Cell Adhesion Laboratory, UF Scripps, Jupiter, FL, USA.
Department of Molecular Medicine, UF Scripps, Jupiter, FL, USA.
Nat Commun. 2024 Oct 28;15(1):9270. doi: 10.1038/s41467-024-52581-2.
Talin regulates crucial cellular functions, including cell adhesion and motility, and affects human diseases. Triggered by mechanical forces, talin plays crucial roles in facilitating the formation of focal adhesions and recruiting essential focal adhesion regulatory elements such as vinculin. The structural flexibility allows talin to fine-tune its signaling responses. This study presents our 2.7 Å cryoEM structures of talin, which surprisingly uncovers several auto-inhibitory states. Contrary to previous suggestions, our structures reveal that (1) the first and last three domains are not involved in maintaining talin in its closed state and are mobile, (2) the talin F-actin and membrane binding domain are loosely attached and thus available for binding, and (3) the main force-sensing domain is oriented with its vinculin binding sites ready for release. These structural snapshots offer insights and advancements in understanding the dynamic talin activation mechanism, which is crucial for mediating cell adhesion.

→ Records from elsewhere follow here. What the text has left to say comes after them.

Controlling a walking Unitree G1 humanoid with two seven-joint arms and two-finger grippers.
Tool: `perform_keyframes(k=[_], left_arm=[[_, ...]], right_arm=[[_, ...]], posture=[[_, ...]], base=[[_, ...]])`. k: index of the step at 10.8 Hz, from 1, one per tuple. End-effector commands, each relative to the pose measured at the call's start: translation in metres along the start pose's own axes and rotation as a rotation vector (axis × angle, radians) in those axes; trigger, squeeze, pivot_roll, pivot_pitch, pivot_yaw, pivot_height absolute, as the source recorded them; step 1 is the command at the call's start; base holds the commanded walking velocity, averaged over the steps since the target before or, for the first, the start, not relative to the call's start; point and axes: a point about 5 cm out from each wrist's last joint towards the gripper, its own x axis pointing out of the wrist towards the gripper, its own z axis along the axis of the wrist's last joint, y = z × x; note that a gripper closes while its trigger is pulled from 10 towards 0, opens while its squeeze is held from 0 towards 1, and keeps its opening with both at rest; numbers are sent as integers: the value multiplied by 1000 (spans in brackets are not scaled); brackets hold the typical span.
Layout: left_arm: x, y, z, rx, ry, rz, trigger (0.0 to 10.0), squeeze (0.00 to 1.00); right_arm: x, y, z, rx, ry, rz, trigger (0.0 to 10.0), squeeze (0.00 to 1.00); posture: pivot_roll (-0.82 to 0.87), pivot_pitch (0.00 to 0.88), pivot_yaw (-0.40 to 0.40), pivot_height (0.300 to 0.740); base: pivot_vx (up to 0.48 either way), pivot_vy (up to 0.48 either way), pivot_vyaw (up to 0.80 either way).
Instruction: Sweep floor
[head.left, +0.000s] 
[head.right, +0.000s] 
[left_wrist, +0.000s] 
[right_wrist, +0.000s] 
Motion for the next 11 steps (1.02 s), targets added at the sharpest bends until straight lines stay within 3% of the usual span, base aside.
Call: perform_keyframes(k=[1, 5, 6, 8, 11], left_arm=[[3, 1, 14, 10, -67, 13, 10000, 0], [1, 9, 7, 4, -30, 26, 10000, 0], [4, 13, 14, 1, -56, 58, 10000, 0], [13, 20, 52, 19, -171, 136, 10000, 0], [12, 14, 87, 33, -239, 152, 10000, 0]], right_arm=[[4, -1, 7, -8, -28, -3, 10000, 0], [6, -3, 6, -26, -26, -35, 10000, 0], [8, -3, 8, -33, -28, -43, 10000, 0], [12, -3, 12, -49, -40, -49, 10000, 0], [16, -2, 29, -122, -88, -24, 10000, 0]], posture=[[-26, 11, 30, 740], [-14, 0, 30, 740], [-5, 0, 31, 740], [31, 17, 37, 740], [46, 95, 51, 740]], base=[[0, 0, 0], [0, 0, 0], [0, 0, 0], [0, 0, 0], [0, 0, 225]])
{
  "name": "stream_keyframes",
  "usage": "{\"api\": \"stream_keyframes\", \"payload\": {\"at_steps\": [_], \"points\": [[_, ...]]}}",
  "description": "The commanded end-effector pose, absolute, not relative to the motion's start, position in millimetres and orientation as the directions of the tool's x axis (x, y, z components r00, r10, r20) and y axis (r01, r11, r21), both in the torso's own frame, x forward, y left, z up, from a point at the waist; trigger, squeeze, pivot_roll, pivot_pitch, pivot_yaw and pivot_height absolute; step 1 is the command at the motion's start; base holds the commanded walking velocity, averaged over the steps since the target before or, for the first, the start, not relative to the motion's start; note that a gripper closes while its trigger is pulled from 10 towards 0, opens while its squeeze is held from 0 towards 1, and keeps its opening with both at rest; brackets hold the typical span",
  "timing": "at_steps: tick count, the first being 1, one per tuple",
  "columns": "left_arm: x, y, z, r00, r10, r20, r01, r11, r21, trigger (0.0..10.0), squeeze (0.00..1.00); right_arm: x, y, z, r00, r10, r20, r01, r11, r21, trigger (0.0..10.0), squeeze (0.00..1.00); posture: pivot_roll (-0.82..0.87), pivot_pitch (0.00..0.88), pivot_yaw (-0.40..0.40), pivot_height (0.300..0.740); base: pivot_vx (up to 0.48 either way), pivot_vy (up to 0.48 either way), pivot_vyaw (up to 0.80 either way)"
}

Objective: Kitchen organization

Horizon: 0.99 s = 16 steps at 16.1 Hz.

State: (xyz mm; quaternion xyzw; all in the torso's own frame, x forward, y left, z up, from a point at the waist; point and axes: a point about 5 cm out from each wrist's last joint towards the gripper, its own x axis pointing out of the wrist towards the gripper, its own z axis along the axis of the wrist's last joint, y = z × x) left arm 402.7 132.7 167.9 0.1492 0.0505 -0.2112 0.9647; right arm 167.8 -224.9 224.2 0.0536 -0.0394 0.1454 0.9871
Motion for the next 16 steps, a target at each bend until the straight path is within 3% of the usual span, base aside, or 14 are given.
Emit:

塔林调节关键的细胞功能,包括细胞黏附和运动,并影响人类疾病。塔林在机械力的触发下,在促进黏附斑形成和招募必需的黏附斑调节元件(如 vinculin)方面发挥关键作用。结构的灵活性使塔林能够微调其信号响应。本研究展示了我们的 2.7 Å 冷冻电镜结构,令人惊讶的是,这些结构揭示了几个自动抑制状态。与之前的建议相反,我们的结构表明:(1)第一和最后三个结构域不参与将塔林保持在其关闭状态,而是可移动的;(2)塔林与肌动蛋白和膜结合的结构域是松散连接的,因此可用于结合;(3)主要的力感应结构域被定向,其 vinculin 结合位点准备释放。这些结构快照为理解动态塔林激活机制提供了新的见解和进展,该机制对于介导细胞黏附至关重要。